パンケーキ

思い出話をします。

あるとき、雑用のお手伝いに来てくれた子がいました。
その子は「今日はお休みの日だったのだけど、最近なんだかもやもやしていたから、誰かとお話がしたくて来たんです」
と、言いました。
わたしが個人的に呼んだお手伝いだったので、金銭が発生するわけでもなく。
おいしいお料理を作って、じゃあ!という気持ちで、たくさんお話をしました。

2回目にその子が来たとき、「今はウェブデザイナーをやっているのだけど、やっぱりこの会社に関わりたいんです。
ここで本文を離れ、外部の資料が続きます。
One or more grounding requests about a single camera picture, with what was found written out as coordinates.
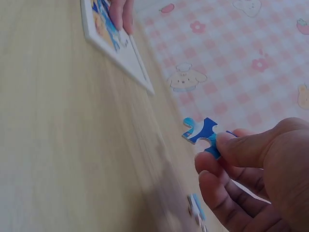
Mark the white framed puzzle board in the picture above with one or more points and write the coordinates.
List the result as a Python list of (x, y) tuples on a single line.
[(125, 56)]

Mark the person's left hand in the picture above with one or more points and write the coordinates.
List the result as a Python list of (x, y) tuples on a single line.
[(122, 12)]

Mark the blue white puzzle piece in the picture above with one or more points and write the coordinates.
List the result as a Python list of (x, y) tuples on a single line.
[(205, 128), (198, 210)]

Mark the person's right hand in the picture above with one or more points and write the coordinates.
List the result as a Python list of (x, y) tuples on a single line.
[(285, 169)]

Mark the person's left fingers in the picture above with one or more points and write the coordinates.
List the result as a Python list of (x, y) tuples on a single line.
[(122, 13)]

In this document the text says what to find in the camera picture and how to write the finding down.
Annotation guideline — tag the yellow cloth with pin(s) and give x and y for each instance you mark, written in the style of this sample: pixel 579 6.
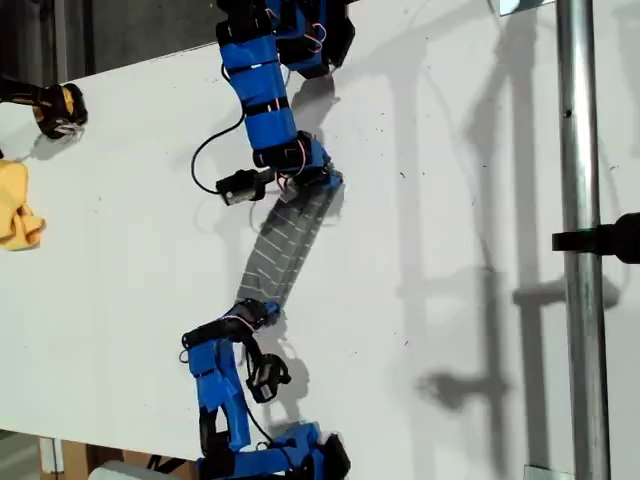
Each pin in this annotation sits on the yellow cloth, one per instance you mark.
pixel 15 210

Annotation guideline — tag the black clamp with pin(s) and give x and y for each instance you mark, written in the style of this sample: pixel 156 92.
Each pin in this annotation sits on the black clamp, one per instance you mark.
pixel 615 240

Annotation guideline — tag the white plastic object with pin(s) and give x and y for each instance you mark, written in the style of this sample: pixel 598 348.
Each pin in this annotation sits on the white plastic object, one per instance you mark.
pixel 115 472

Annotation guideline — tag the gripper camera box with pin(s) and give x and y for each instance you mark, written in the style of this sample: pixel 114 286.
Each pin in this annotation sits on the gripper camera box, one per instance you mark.
pixel 267 382
pixel 235 187

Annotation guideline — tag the brown cardboard box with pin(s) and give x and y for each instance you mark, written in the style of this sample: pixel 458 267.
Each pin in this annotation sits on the brown cardboard box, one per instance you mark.
pixel 75 460

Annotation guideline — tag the camera black stalk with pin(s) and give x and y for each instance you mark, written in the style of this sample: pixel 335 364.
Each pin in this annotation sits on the camera black stalk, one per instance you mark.
pixel 267 176
pixel 252 350

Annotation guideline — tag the white frame bar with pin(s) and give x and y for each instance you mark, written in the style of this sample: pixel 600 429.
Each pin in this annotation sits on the white frame bar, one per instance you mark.
pixel 50 455

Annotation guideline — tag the steel post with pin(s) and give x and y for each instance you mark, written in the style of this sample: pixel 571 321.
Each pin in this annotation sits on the steel post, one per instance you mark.
pixel 580 150

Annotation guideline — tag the grey striped towel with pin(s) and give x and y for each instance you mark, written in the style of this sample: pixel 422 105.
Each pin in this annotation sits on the grey striped towel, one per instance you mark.
pixel 280 245

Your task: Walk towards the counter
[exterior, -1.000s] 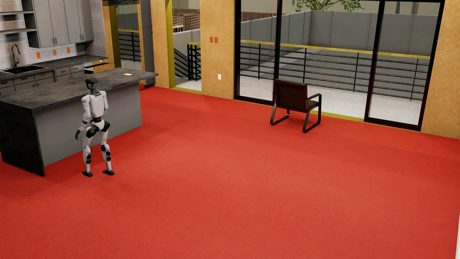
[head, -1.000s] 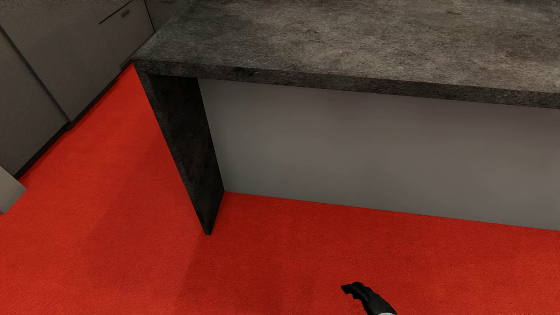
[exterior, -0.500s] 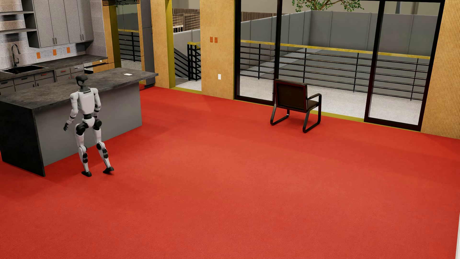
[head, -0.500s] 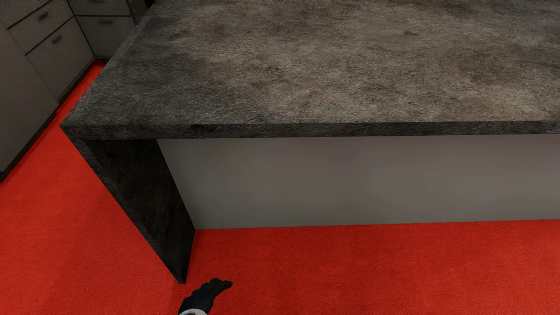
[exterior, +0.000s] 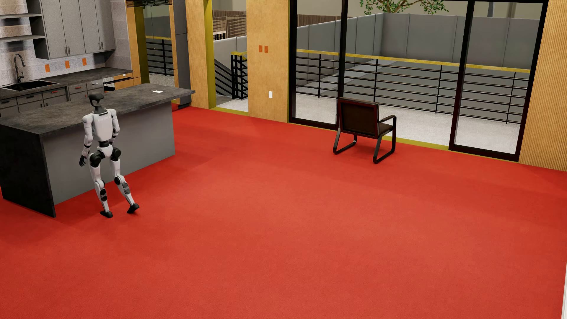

ポスターをつくるとか、デザインができたら一番嬉しいんだけど、そうじゃなくてもいいからここで働きたいんです」
というようなことを打ち明けてくれました。
わたしにはなんの力もないから。
だからなんの助けにもなれないけど、もしかしたら、ちゃんと頑張っていたらそういうチャンスがあると思うから。
ポートフォリオは作ってる?今までの作品の傾向はどう?
自分をアピールするための資料を、ちゃんと丁寧に作り始めてほしい。
きっとそれを、上の人に見せる機会はあるよ。

と、言って、別れました。

それから数ヶ月して
会社がデザイナーを募集し
その子が応募し
わたしは社長にこの子がとても良い子だと耳打ちし
その子が採用され
その子から取ってもらいました!とメールが届き

あれよあれよという間に月日は流れ

その子はどんどん忙しくなって
大きな仕事も任され、プレッシャーも大きくて
でもわたしには何もできないから
励ましたり気にかけたりしながら
わたしはわたしの仕事をして
という日々を過ごしていました。

ある日社長とその子の話をしていたら
「実際、あの子のポートフォリオが一番良かったから」
と言っていました。
ああ、そうなのか、と。
「きっといつかチャンスがあるから、今から準備しなよ」と言ったけど
ちゃんとあの子はそれを実行したんだなぁ。
きちんとあの子の実力が魅力が伝わるモノを見せることができたんだなあ、努力したんだろうなあ。
と、思うと、胸がいっぱいになってしまいました。

わたしも、企画書で入ったので。
どうしたら自分の魅力が1番つたわるだろうかと考えて、手書き文字と絵とイラストと文章を交えて構成し、デザイナーの友だちを捕まえ何度も添削してもらい、
ほんとにギリギリまで、一生懸命作ったから。
今でも、いい企画書を見るとグっときてしまいます。
その背景の気持ちがとても嬉しいからです。
そういう熱量のある人と働きたいと、わたしもまた思うからです。


その、彼女の、初めてのめちゃくちゃ大きい仕事が一つ完成しました。
仕上がりを見たとき、なんだか涙が止まらなくなってしまいました。

夢がかなうというのは、たぶん大変なことです。 
それは、その方向に歩いているようで、しかし夢は形を変えるものだからです。
人も変わります。
状況も環境も変わります。
普遍的なものなんて何一つありません。

だけどその中で、
あのときの彼女が夢見たことが、ひとつ叶った。
その一個の事実が、無性にわたしを感動させました。

よかったなぁ。
頑張ったなぁ。
これからも、一緒に変化して成長していきたいね。

あなたが笑顔で過ごせますように、と、わりといつも願っている。